5. If the conflict is not resolved, can you put your feelings aside and remain a professional? This is so hard. Feelings might be hurt and lines might be crossed in your conflict. I implore you – be a professional. You may disagree. You may hate the way that person refused to engage in any resolution. The ultimate resolution to your conflict may be leaving the site and finding a new job.

Be Professional Anyway

Until then, know you are strong and capable. When you must engage with this person, be brief. Create boundaries as necessary. You are a professional and while the resolution you attempted didn’t turn out your way, you have an audience – your administration, your fellow teachers, your students.

I will be completely honest and tell you that after that teacher yelled at me in front of students, I tried to work it out several days later when I could think with a clear head. Instead of getting into a debate about managing students (like I said, we never agreed on this to begin with), I focused on the fact that brought this up in front of the student because it undermined my authority.

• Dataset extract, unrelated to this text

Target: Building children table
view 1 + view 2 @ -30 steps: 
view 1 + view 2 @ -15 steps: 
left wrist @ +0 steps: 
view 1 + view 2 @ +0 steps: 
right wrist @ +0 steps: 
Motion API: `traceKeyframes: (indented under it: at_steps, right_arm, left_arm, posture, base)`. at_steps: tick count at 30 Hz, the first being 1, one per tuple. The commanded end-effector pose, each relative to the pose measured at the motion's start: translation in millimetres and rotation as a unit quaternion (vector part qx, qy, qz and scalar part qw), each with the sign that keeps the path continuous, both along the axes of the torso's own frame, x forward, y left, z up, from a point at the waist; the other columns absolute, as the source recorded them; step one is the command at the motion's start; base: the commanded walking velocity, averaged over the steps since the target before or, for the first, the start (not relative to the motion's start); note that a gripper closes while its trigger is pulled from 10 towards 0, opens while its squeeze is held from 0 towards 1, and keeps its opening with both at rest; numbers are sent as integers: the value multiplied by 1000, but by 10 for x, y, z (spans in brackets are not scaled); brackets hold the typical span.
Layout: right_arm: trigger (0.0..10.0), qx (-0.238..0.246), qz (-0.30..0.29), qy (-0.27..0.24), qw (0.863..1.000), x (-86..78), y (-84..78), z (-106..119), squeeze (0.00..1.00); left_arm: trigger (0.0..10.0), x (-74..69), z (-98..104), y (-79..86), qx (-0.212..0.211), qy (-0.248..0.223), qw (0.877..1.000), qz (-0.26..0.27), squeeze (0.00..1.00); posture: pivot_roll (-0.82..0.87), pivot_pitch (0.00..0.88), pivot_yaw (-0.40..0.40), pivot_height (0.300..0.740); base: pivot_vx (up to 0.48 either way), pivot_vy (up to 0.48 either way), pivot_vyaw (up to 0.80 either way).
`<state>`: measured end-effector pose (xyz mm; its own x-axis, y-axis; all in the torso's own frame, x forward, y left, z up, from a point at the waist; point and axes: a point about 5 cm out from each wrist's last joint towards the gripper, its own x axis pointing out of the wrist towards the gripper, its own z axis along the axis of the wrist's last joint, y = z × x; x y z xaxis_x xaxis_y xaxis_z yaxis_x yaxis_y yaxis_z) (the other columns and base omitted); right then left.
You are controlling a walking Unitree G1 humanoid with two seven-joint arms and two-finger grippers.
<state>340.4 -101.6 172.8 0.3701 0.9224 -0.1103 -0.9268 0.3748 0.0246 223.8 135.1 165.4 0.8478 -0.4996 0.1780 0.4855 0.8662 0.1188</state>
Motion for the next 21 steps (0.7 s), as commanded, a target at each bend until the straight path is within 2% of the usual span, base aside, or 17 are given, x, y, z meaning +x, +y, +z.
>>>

He held his ground that he was right. The conflict did not get resolved, and I still work with him. I set this boundary in place: I will not engage in a conversation with him unless it concerns something professional.

Conflict is hard and uncomfortable. When it comes to working with people, conflict is inevitable. It’s my hope that these questions help you think through how to navigate conflict on your campus. There is something freeing about being able to work together, navigate a problem, and come out the other side a stronger teammate, teacher, and person than you were before.

(Please note – this post is simply about disagreements between your coworkers. If you are dealing with consistent unresolved conflict or harassment, please look into your district’s protocol.)